American grocery shoppers are paying measurably more than they were a year ago, and federal forecasters expect the pressure to continue. The Consumer Price Index for food climbed 3.1% over the 12 months ending May 2026, while grocery store prices specifically rose 2.7% in the same period. The USDA Economic Research Service has issued 2026 forecasts projecting additional increases for both food at home and food away from home, raising questions about whether those projections fully account for data disruptions that affected their construction.
Why the 3.1% annual food price increase hits households now
A 3.1% rise in the overall food index means families spending $250 a week on food are effectively paying roughly $8 more per week than they did last spring. For a household on a tight budget, that adds up to more than $400 a year-enough to force trade‑offs on other essentials such as utilities, transportation, or rent. The Bureau of Labor Statistics confirmed the 3.1% figure in its detailed CPI tables for May 2026, which break the food index into two components: food at home and food away from home. Grocery prices, tracked as food at home, rose 2.7% year over year, while restaurant and takeout spending climbed at a faster clip, widening the gap between cooking at home and eating out.
The impact is uneven across income groups. Higher‑income households are more likely to absorb modest grocery increases or shift toward bulk buying and discount retailers. Lower‑income families, who already devote a larger share of their budgets to food, have less room to maneuver. Even when the overall rate of food inflation slows from earlier peaks, the compounding effect of several years of increases leaves prices at a permanently higher plateau. That means a 2–3% annual rise today is landing on top of prior jumps, not replacing them.
Consumers are responding in familiar ways: trading down from national brands to store brands, cutting back on restaurant meals, and stretching ingredients across multiple dishes. But the faster rise in food away from home complicates those choices. When menu prices climb more quickly than grocery prices, the relative savings from cooking at home grow-but only for households that have the time, equipment, and stable schedules to shift their habits.
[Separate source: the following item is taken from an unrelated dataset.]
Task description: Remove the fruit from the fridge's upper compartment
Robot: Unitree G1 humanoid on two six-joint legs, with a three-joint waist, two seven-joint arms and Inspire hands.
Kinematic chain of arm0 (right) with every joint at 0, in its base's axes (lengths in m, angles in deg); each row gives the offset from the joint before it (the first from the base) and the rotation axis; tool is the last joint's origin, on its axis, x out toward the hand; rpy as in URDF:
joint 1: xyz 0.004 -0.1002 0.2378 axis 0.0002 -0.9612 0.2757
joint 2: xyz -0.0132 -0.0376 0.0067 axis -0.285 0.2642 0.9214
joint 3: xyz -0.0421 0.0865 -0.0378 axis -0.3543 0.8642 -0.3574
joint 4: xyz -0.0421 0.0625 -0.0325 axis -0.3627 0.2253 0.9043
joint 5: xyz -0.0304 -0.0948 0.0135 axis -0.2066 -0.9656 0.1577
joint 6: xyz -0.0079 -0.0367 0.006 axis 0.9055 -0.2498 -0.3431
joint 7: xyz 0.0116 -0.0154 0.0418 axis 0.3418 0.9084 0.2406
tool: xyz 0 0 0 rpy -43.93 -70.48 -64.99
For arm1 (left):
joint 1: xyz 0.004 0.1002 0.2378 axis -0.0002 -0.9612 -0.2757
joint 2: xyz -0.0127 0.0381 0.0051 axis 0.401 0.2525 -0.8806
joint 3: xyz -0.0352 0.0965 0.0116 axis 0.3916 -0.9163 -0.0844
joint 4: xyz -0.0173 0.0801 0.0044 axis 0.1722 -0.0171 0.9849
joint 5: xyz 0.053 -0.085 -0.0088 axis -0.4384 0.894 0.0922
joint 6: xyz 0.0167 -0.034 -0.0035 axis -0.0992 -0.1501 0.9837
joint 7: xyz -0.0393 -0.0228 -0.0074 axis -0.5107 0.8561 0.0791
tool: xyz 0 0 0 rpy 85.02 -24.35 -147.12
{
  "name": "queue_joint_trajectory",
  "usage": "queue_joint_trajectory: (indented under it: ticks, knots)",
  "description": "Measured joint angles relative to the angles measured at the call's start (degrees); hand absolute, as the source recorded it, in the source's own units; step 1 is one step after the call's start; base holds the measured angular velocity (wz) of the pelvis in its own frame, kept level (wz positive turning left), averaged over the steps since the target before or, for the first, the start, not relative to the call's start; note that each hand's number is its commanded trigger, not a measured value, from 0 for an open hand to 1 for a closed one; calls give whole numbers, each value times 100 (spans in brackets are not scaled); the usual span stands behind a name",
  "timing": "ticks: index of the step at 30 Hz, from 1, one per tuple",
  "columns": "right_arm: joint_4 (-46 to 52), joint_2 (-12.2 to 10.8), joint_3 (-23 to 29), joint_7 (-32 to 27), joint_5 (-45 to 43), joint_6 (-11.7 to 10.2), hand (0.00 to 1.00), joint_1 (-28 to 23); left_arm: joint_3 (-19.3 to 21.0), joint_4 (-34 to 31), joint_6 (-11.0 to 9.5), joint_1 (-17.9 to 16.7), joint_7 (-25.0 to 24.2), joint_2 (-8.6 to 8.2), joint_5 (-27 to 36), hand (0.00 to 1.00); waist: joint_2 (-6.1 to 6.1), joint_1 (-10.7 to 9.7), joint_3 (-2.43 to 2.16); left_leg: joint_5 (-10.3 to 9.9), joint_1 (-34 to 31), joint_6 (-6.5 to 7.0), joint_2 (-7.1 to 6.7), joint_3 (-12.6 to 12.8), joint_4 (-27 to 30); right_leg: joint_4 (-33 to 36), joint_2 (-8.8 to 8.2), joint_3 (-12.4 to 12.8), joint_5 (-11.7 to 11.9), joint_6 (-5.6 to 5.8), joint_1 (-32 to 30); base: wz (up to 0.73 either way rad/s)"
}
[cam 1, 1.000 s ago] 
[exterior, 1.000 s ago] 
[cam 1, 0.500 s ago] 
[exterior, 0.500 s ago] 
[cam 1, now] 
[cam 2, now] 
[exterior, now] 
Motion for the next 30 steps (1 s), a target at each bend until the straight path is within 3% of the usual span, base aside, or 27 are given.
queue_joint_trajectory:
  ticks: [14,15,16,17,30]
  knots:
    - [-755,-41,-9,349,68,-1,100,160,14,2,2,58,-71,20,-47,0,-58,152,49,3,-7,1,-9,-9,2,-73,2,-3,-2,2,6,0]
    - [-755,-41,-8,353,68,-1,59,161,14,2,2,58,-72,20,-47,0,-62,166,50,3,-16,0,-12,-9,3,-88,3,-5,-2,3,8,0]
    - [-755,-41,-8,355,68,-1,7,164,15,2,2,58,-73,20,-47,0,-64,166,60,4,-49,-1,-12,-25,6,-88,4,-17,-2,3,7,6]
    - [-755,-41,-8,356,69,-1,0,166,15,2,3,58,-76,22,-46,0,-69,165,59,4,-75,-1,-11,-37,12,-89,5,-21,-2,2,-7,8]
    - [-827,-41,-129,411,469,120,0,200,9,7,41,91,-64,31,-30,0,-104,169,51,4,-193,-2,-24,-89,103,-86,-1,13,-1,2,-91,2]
For many workers juggling multiple jobs or caregiving responsibilities, the option to cook more is limited, so they feel the restaurant side of inflation more acutely.
The timing also matters for how policymakers and analysts interpret the trend. If food inflation were decelerating steadily, households might expect some relief ahead. Instead, the current pace suggests a slow grind higher, with the risk that any new shock-such as weather‑related crop damage or supply chain disruptions-could push prices up faster than current projections anticipate.
BLS and ERS data behind the 2026 food inflation forecast
Two federal agencies supply the numbers that define this story. The Bureau of Labor Statistics produces the Consumer Price Index, and its latest headline summary for May 2026 confirmed the 2.7% annual increase for food at home along with narrative detail on which grocery categories drove month‑to‑month changes. Some staples, such as cereals or dairy, may show relatively modest shifts in a given month, while more volatile items like eggs, fresh produce, or meats can swing more sharply and dominate the short‑term pattern consumers notice at checkout.
The Economic Research Service, housed within the USDA, then feeds those CPI readings and related producer price measures into time‑series models to generate an 18‑month rolling forecast of food price movements. According to its public summary findings, ERS identifies broad grocery categories expected to grow faster than long‑run averages through 2026, but it stops short of issuing pointed warnings about any single item. Instead, the outlook highlights ranges for food‑at‑home and food‑away‑from‑home inflation, reflecting both recent data and historical relationships between wholesale and retail prices.
The forecast process is highly sensitive to the most recent data vintage. ERS explains that projections rely on the latest BLS CPI and producer price information available at the time of each monthly release, with following‑year forecasts beginning each July. When a federal shutdown disrupted BLS data releases in 2025, early 2026 ERS forecasts were necessarily built on older CPI readings. If those pre‑shutdown data understated the inflationary momentum already building in key grocery categories, then the initial 2026 projections could be biased slightly downward.
One way to evaluate that risk is to compare realized inflation for food at home with the forecast ranges once the full 2026 CPI record is available. If the actual year‑over‑year increase ends up exceeding the midpoint of the ERS projection by a meaningful margin-say, on the order of 0.8 percentage points or more-that would suggest the data gap introduced a systematic underestimation. On the other hand, if subsequent monthly updates after the shutdown quickly pulled the forecast back in line with reality, the final figures may land comfortably within the original bands.
The July 2026 update will be the first ERS release to incorporate a full half‑year of uninterrupted, post‑shutdown BLS data, offering a clearer read on where grocery prices are actually headed. For households, the technical debate over forecast bias will matter less than the practical question of whether their weekly bills keep climbing. But for policymakers and analysts, understanding how data disruptions ripple through official models is critical to judging whether current projections are a floor, a ceiling, or a best‑guess path for food costs in the year ahead.